(CNN) — Videos of belligerent passengers at airports — some donning pro-Trump outfits — being forced off planes or denied boarding are circulating widely on social media, with many users describing the scenes as airport officials informing people that participated in the Capitol riot that they’re on a no-fly list. But that’s not necessarily the case.
Though at least one member of Congress and airline worker unions have called for known riot participants to be put on the FBI-managed no-fly list, which is designed to prevent known and suspected terrorists from getting airline tickets, it’s not clear if that step has been taken.
The FBI did not respond to a request for comment.
Federal officials and DC police are still working to identify and track down many of the rioters, though at least 20 federal criminal defendants have been arrested across the country.
When a person is put on the federal no-fly list, they would be stopped or undergo additional screening before going through a TSA checkpoint, according to the TSA.
That means the widely circulated footage of angry travelers being forced off of planes or screaming in a terminal likely aren’t reacting to news that they’ve suddenly been put on the federal government’s no-fly list, according to the TSA. Rather, they’re more likely to be depictions of a well-known issue that has been plaguing airlines for months: Flight attendants and airline workers being forced to handle situations in which angry passengers refuse to comply with Covid-19-related safety policies.
Though airline CEOs have said the vast majority of passengers comply with the rules, anti-mask wearers vocally refusing to wear protective gear have disrupted flights in several high-profile cases.
(Conspiracy theories that the President has not disavowed — and that he has occasionally egged on — have attempted to paint Covid-19 as a “hoax.”)
Last year, airlines warned passengers that they can enforce their own no-fly lists intended to ban disorderly customers from flying in the future. Hundreds of passengers are currently on those lists.
Airlines and two unions representing flight attendants, however, have said they are concerned about in-flight security as the pro-Trump rioters who stormed the US Capitol last week left the Washington, DC, area — particularly after several altercations on flights to DC ahead of the insurrection.
“We are incredibly concerned about recent politically motivated incidents on board passenger aircraft,” read a statement from the APFA president Julie Hedrick. “Regardless of one’s political beliefs, the cabin of a commercial aircraft must, out of necessity, be a calm environment for the safety of everyone onboard.”
Alaska Airlines said in a statement that it banned 14 passengers that were on board a flight from DC to Seattle a day after the riot because they refused to wear masks and were “rowdy, argumentative and harassed our crew members.”
Alaska said it has so far banned a total of 302 passengers for violating its mask policy since it went into effect last August 7.
The airlines don’t necessarily share their no-fly lists with each other.
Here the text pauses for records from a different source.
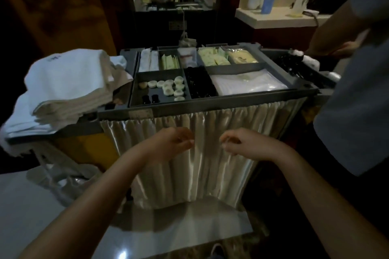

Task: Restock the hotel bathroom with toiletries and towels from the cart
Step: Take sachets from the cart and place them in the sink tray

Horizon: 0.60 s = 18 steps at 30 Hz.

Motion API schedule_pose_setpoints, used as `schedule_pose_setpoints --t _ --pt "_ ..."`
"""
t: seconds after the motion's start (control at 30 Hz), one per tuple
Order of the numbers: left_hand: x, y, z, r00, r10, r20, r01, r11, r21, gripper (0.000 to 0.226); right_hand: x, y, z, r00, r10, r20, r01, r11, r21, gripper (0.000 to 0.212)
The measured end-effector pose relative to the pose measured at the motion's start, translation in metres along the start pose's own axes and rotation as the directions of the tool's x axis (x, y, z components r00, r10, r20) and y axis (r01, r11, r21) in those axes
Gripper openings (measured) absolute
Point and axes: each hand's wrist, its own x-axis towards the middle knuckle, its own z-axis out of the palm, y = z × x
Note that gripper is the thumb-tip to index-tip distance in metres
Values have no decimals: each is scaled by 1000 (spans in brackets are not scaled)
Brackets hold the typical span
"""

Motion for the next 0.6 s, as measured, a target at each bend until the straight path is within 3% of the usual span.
schedule_pose_setpoints --t 0.27,0.4,0.6 --pt "131 -11 -39 994 -78 -73 78 997 0 27 113 41 -90 996 -91 -17 91 996 -1 23" --pt "178 -19 -59 989 -77 -127 74 997 -32 28 160 55 -122 996 -84 2 83 995 59 22" --pt "242 -43 -89 981 -95 -168 82 993 -86 27 228 67 -158 996 -93 9 93 996 5 25"
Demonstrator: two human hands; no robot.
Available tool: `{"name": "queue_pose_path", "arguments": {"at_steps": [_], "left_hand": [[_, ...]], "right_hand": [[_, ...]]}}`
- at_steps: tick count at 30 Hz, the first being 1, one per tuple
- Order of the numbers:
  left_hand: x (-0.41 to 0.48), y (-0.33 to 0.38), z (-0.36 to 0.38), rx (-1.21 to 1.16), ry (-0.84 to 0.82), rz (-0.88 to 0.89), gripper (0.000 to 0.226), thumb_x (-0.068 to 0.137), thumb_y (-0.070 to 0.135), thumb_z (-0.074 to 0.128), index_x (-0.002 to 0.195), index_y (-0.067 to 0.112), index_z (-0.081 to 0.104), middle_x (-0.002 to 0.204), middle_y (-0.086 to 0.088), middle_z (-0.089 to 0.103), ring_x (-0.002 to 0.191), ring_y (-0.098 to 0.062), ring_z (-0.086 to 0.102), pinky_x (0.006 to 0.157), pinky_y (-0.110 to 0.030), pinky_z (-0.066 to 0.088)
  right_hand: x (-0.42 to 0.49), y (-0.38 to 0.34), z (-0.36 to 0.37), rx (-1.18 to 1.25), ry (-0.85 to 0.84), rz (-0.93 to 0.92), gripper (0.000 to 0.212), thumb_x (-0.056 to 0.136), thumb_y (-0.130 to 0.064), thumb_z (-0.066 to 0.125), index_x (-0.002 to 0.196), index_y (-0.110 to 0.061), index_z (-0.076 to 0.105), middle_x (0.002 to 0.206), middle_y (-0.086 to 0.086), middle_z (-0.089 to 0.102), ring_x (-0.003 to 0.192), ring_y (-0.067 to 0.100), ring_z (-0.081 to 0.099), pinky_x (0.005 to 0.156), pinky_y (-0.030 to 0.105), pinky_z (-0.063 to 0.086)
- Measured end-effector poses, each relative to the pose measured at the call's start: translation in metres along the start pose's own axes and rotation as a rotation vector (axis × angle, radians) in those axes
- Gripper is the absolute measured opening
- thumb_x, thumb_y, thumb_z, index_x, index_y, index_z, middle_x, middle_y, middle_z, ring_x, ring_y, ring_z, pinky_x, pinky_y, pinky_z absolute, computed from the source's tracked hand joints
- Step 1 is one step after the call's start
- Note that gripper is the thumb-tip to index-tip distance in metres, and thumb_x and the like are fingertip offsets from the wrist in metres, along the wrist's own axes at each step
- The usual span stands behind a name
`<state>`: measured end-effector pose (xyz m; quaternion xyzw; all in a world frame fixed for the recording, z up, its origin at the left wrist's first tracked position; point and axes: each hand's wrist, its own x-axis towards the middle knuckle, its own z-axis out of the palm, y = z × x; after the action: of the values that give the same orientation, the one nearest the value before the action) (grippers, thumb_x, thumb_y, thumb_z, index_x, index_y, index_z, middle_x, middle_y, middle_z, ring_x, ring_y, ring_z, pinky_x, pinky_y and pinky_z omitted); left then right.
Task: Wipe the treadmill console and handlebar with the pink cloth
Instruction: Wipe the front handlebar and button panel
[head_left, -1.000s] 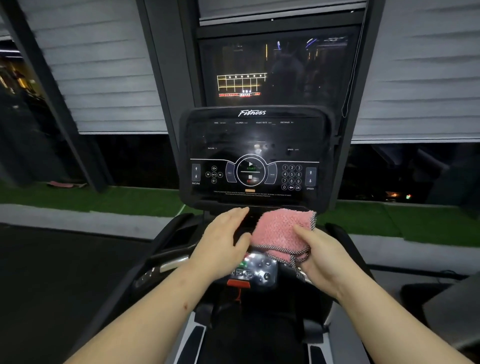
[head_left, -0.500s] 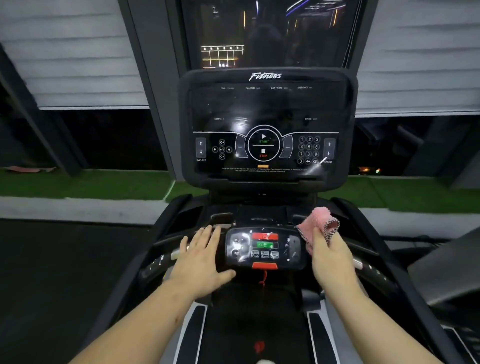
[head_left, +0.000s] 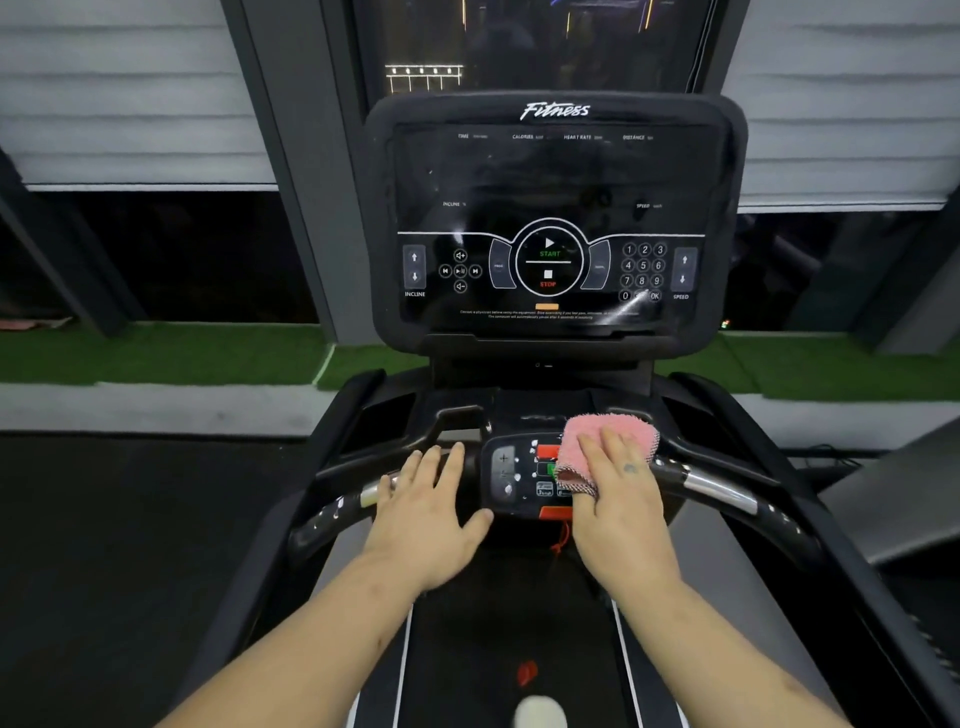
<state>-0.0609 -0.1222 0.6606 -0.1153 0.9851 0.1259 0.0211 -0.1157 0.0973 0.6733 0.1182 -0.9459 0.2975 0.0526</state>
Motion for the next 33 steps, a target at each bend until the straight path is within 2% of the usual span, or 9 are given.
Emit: {"name": "queue_pose_path", "arguments": {"at_steps": [4,10,17,22,25,30,33], "left_hand": [[0.0,-0.001,0.002,-0.003,0.017,0.017,0.089,0.097,0.07,0.038,0.165,0.032,-0.005,0.174,0.0,0.003,0.16,-0.023,-0.005,0.128,-0.053,0.004],[0.003,-0.002,0.003,-0.024,0.015,0.018,0.088,0.096,0.073,0.037,0.165,0.032,0.0,0.173,0.0,0.006,0.16,-0.023,-0.002,0.128,-0.055,0.005],[0.004,-0.002,0.004,-0.026,0.005,0.009,0.09,0.094,0.077,0.035,0.165,0.033,-0.001,0.174,0.001,0.005,0.16,-0.022,-0.003,0.128,-0.055,0.005],[0.002,0.0,0.001,-0.024,0.014,0.008,0.088,0.096,0.073,0.038,0.165,0.033,0.0,0.173,0.0,0.007,0.16,-0.023,-0.001,0.128,-0.056,0.006],[0.001,0.0,0.0,-0.023,0.005,0.004,0.088,0.097,0.073,0.037,0.165,0.033,-0.001,0.173,0.0,0.005,0.16,-0.023,-0.002,0.129,-0.055,0.005],[0.001,0.001,-0.001,-0.017,0.012,0.001,0.089,0.096,0.074,0.037,0.165,0.032,-0.002,0.173,-0.001,0.006,0.16,-0.023,-0.001,0.129,-0.055,0.006],[0.0,0.002,0.0,-0.014,0.01,0.0,0.09,0.096,0.075,0.037,0.165,0.032,-0.002,0.174,-0.001,0.005,0.16,-0.024,-0.002,0.129,-0.055,0.005]], "right_hand": [[-0.004,-0.018,0.015,-0.1,0.004,-0.107,0.064,0.1,-0.019,0.051,0.161,-0.026,0.033,0.171,0.002,0.021,0.159,0.022,0.01,0.13,0.044,0.008],[-0.005,-0.032,0.037,-0.152,0.028,-0.226,0.062,0.096,-0.016,0.061,0.156,-0.021,0.045,0.167,0.009,0.031,0.157,0.03,0.019,0.126,0.055,0.023],[-0.003,-0.033,0.044,-0.247,0.026,-0.329,0.066,0.094,-0.021,0.066,0.156,-0.024,0.044,0.166,0.008,0.034,0.157,0.028,0.023,0.126,0.049,0.019],[-0.004,-0.012,0.031,-0.267,0.004,-0.294,0.071,0.09,-0.014,0.065,0.157,-0.023,0.042,0.168,0.006,0.028,0.157,0.027,0.02,0.125,0.052,0.028],[-0.005,0.004,0.022,-0.277,0.015,-0.257,0.071,0.091,-0.015,0.063,0.159,-0.023,0.039,0.169,0.007,0.025,0.158,0.027,0.018,0.125,0.051,0.026],[-0.005,0.029,0.01,-0.288,0.102,-0.218,0.068,0.087,-0.012,0.068,0.153,-0.019,0.049,0.165,0.011,0.036,0.152,0.032,0.031,0.121,0.055,0.033],[-0.007,0.036,0.008,-0.283,0.131,-0.193,0.069,0.087,-0.01,0.07,0.152,-0.019,0.051,0.164,0.012,0.036,0.152,0.033,0.032,0.12,0.056,0.034]]}}
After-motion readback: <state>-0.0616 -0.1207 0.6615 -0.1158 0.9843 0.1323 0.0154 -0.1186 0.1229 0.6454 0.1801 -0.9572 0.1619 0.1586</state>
Delta’s CEO, for example, said last month that about 700 people are on the company’s no-fly list. The discrepancy means that unruly passengers could simply book flights on different aircraft.
Meanwhile, union representatives are calling for the FBI to add as many rioters as possible to the federal no-fly list, and are encouraging federal regulators to do more to discourage dangerous or disturbing behavior on flights.
“Airlines and law enforcement agencies have bolstered security at Washington-area airports this week after reports of ‘mob behavior’ on flights in and out of the region surrounding Wednesday’s siege on the US Capitol,” according to a January 9 statement from the Association of Flight Attendants. “Every airline flying out of the region over the last several days has experienced incidents onboard. Flight Attendants House Homeland Security Chairman Bennie Thompson (D-Miss.) on Thursday urged TSA and the FBI to add ‘violent perpetrators’ who participated in the Capitol riots to the federal No-Fly List.”
Democrat Rep. Peter DeFazio, chair of the House Transportation Committee, said in a statement Monday that he is urging the FAA and its administrator, Stephen Dickson, “to limit the chance that the Nation’s commercial airline system could be used as a means of mass transportation to Washington, DC, for further violence in connection with the inauguration.”
The FAA issued a separate statement, announcing “unruly behavior on an airplane may violate federal law” and it can result in jail time and fines of up to $35,000.